→ **Study material**:
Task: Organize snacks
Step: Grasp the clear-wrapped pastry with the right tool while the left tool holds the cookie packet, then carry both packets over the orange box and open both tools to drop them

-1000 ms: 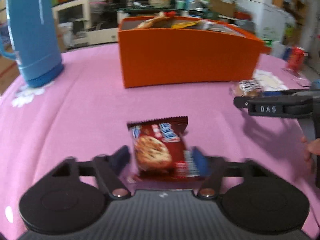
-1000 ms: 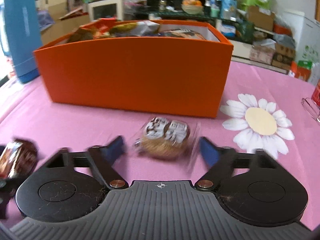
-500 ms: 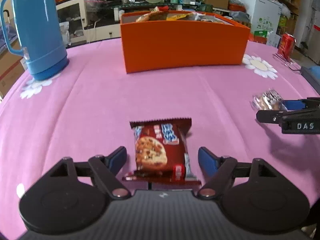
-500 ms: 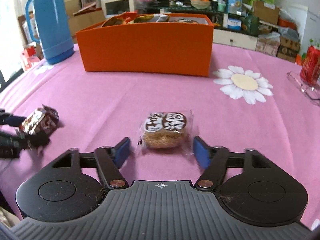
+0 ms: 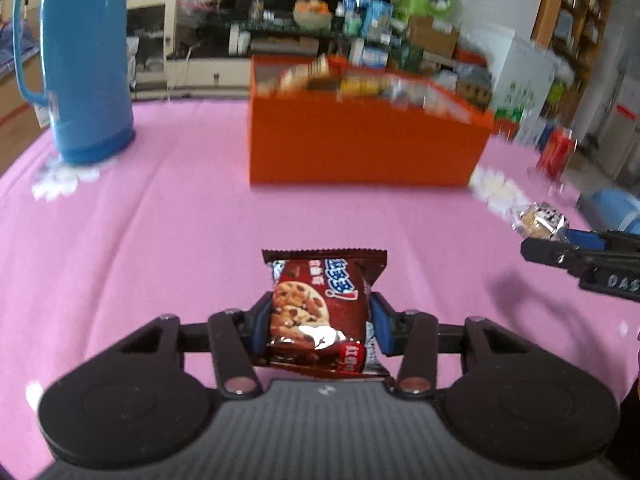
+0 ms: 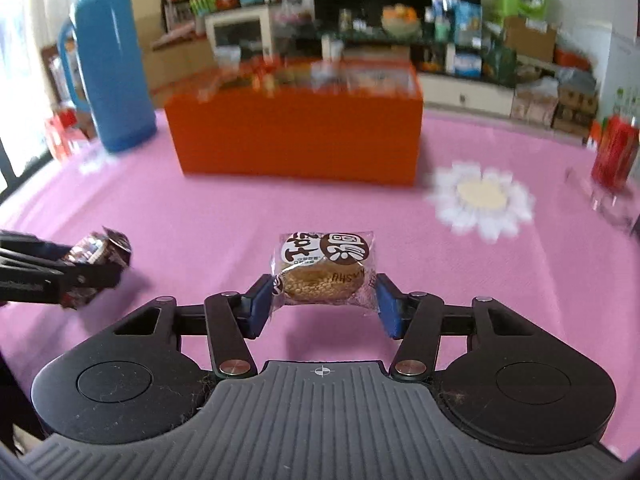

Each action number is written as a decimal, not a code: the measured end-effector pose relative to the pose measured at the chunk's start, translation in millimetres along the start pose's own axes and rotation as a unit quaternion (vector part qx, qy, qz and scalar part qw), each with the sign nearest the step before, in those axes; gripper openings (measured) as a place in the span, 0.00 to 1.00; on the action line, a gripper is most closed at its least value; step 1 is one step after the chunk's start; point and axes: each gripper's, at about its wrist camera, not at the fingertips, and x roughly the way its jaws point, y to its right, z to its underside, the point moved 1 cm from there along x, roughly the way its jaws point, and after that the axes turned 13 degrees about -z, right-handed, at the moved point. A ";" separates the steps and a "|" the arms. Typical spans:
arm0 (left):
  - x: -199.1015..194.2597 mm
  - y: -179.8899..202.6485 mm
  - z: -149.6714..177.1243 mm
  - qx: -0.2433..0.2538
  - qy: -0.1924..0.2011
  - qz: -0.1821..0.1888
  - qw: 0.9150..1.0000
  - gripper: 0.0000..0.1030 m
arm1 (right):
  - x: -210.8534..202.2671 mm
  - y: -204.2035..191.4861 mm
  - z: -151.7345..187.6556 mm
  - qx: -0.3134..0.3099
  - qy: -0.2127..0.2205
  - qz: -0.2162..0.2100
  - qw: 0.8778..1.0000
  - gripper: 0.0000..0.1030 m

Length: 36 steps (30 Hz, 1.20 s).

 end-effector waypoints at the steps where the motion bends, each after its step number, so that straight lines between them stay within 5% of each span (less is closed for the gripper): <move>1: -2.5 -1.0 -10.6 -0.006 0.011 0.005 1.000 0.46 | -6.7 -0.5 -9.6 0.001 0.015 -0.006 1.000 0.34; 9: 36.4 8.3 -141.8 -0.023 0.089 0.014 0.996 0.46 | 13.7 22.4 -121.3 -0.047 0.098 0.006 0.994 0.35; 15: 127.3 45.8 -211.7 -0.009 0.076 0.020 0.997 0.46 | 116.4 67.0 -181.0 -0.044 0.057 0.012 0.997 0.35; 19: 171.8 67.4 -203.4 0.035 0.056 -0.006 0.998 0.50 | 169.9 81.6 -178.0 -0.044 0.008 0.009 0.999 0.37; 26: 169.3 75.7 -197.4 0.082 0.078 -0.035 0.993 0.77 | 179.1 82.2 -172.7 -0.064 0.012 0.013 0.998 0.46; 29: 141.6 65.7 -198.0 0.054 0.100 -0.024 0.993 0.94 | 166.1 77.8 -175.4 -0.059 0.021 0.011 0.998 0.62; 33: 87.4 59.5 -178.4 0.039 0.137 -0.024 0.989 0.94 | 113.3 64.2 -168.9 -0.070 0.077 0.020 0.994 0.89; 36: 55.9 61.4 -149.8 0.037 0.138 -0.025 0.989 0.94 | 71.4 53.3 -149.0 -0.065 0.099 0.015 0.993 0.90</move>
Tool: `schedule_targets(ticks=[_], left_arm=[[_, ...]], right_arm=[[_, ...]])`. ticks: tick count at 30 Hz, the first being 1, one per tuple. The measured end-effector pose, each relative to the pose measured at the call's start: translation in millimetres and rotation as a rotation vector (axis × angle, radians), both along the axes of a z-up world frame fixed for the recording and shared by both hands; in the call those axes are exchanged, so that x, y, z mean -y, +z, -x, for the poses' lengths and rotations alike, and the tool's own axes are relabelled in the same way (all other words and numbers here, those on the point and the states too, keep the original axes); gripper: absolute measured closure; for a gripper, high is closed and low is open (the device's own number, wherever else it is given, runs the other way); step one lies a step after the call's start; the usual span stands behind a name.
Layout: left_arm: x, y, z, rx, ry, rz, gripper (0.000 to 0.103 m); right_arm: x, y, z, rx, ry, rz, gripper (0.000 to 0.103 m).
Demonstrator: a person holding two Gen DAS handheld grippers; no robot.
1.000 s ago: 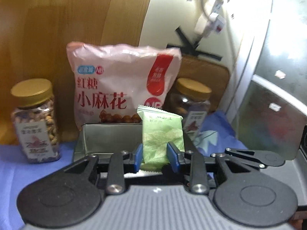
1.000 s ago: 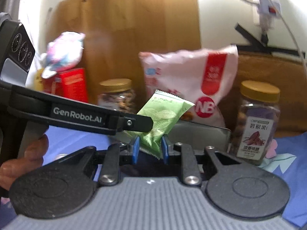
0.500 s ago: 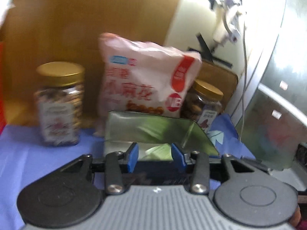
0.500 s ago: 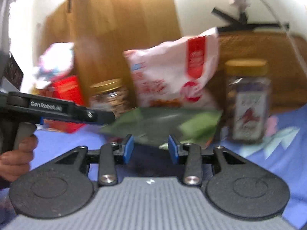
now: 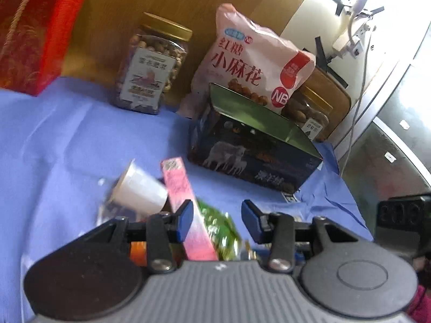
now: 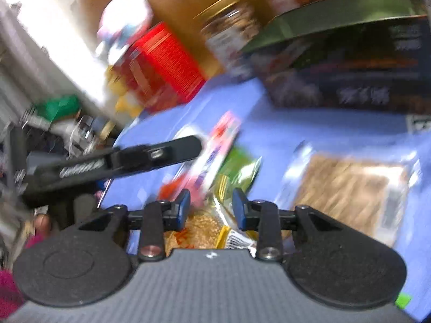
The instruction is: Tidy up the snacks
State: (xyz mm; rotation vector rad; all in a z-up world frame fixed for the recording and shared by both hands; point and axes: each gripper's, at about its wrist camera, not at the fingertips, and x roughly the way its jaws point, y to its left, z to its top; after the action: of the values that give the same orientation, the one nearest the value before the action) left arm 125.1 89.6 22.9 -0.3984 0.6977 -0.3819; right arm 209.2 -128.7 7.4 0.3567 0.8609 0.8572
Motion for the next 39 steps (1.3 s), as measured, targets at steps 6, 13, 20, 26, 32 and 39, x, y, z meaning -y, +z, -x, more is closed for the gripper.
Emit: schedule_targets(ticks=[6, 13, 20, 26, 32, 39], left_arm=[[-18.5, 4.7, 32.1, 0.030, -0.007, 0.021, 0.061], [-53.9, 12.9, 32.0, 0.045, 0.119, 0.088, 0.058], [-52.4, 10.9, 34.7, 0.037, 0.102, 0.060, 0.053], [-39.0, 10.1, 20.1, 0.020, 0.067, 0.038, 0.053], [-1.5, 19.3, -10.4, 0.038, -0.015, -0.024, 0.053], [62.8, 17.1, -60.1, 0.032, -0.123, -0.138, 0.047]], right_arm=[[-24.9, 17.6, 55.3, 0.192, 0.087, 0.139, 0.064], [-52.9, 37.6, 51.6, 0.396, -0.011, 0.244, 0.041], [-74.1, 15.3, 14.3, 0.335, 0.017, 0.375, 0.069], [-26.4, 29.0, 20.6, 0.362, -0.019, 0.385, 0.078], [43.9, 25.2, 27.3, 0.353, -0.047, 0.428, 0.077], [83.1, 19.4, 38.3, 0.428, -0.207, 0.499, 0.066]])
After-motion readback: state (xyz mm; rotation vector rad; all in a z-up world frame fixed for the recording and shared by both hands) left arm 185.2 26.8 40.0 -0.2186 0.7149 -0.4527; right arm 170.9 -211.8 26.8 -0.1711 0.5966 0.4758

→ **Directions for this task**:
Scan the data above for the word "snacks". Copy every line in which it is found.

→ **Exercise output**:
Task: Organize snacks
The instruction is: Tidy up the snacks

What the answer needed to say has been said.